Когда человек оказывается в сложной ситуации, мы можем защищать его права, но это не обвинительный уклон.

— Но ведь бывает так, что нужно защищать общество, когда преступники гуляют на свободе при попустительстве органов или отпущены, к ним применена несоразмерно мягкая мера задержания, наказания. В таких случаях нет конкретного пострадавшего человека, но есть оскорбленное общество.

— Крайне жаль, что в таких случаях правоохранительные органы начинают шевелиться только когда СМИ говорят об этом. Причем нужен федеральный размах. Формат взаимодействия со СМИ как раз носит обвинительный характер. Когда они поднимают какую-то проблему, включаются надзорные органы и начинается массированный разбор полетов.

Но это не совсем путь правозащиты.
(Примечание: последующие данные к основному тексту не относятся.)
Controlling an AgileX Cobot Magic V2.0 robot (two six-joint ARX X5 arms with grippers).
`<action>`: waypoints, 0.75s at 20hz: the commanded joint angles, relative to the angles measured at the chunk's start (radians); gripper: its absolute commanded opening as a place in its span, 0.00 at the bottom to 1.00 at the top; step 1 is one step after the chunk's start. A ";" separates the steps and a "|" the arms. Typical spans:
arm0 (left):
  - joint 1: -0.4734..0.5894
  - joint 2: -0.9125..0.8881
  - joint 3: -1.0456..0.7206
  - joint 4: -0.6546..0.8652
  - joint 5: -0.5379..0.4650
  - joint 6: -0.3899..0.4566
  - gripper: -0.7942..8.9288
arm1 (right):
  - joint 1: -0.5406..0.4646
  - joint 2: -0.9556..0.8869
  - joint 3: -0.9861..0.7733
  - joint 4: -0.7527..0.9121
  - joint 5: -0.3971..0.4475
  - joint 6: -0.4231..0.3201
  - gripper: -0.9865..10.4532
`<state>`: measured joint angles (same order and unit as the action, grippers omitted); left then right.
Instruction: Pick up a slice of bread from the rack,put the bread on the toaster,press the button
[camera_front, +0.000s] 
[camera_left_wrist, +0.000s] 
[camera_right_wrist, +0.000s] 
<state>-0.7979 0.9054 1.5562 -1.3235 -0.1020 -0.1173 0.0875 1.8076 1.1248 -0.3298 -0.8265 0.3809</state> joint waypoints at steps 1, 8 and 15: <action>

Она все-таки защищает право. Для защиты общественных интересов есть государственные структуры. Проблематика госструктур понятна, я бы больше половины чиновников поувольняла. Другое дело, что эта проблема имеет более глобальный характер. 

Не думаю, что правозащитники, которые живут на внутреннем убеждении помощи людям, не получают зарплату, супербонусы, ничего, кроме признания, справятся с такой общечеловеческой проблемой. Конечно, хотелось бы, чтобы очевидные коррупционные истории не заканчивались. И чтобы не было такой разницы, когда за украденную булочку или шоколадку дают 7 лет, а за украденный миллиард – год за решеткой.